- Your goal:
The answer must be every line below that contains the string "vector".

- Provided material:
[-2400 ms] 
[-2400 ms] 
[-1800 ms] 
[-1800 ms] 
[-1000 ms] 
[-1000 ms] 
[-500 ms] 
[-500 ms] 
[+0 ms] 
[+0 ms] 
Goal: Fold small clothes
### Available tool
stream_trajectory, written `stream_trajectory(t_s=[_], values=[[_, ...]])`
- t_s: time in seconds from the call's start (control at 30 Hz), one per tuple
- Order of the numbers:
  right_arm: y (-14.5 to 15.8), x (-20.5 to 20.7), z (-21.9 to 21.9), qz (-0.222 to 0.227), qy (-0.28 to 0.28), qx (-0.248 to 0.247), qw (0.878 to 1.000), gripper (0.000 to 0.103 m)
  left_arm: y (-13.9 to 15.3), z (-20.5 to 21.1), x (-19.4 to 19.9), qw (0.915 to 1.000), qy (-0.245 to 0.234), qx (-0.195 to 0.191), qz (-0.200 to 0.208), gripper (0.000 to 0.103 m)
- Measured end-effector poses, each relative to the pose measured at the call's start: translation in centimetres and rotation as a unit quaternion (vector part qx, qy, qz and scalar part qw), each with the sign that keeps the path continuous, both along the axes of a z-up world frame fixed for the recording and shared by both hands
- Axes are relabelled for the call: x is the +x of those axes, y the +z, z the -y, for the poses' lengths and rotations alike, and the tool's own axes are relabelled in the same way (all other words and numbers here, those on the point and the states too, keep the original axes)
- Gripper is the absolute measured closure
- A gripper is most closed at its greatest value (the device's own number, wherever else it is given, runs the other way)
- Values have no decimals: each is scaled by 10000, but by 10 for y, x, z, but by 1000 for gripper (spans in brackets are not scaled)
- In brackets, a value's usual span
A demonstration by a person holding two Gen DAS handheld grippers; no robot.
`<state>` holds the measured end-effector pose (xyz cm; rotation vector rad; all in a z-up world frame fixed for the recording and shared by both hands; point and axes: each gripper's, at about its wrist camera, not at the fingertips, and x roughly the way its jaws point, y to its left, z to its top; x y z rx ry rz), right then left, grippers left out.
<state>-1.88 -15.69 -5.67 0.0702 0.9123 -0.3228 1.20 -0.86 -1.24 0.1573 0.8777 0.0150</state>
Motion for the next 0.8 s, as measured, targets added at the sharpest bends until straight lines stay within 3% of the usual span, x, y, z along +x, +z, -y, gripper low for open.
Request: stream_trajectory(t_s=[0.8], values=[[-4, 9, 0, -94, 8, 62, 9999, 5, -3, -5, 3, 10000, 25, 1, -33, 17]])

- Solution to this task:
- Measured end-effector poses, each relative to the pose measured at the call's start: translation in centimetres and rotation as a unit quaternion (vector part qx, qy, qz and scalar part qw), each with the sign that keeps the path continuous, both along the axes of a z-up world frame fixed for the recording and shared by both hands
`<state>` holds the measured end-effector pose (xyz cm; rotation vector rad; all in a z-up world frame fixed for the recording and shared by both hands; point and axes: each gripper's, at about its wrist camera, not at the fingertips, and x roughly the way its jaws point, y to its left, z to its top; x y z rx ry rz), right then left, grippers left out.

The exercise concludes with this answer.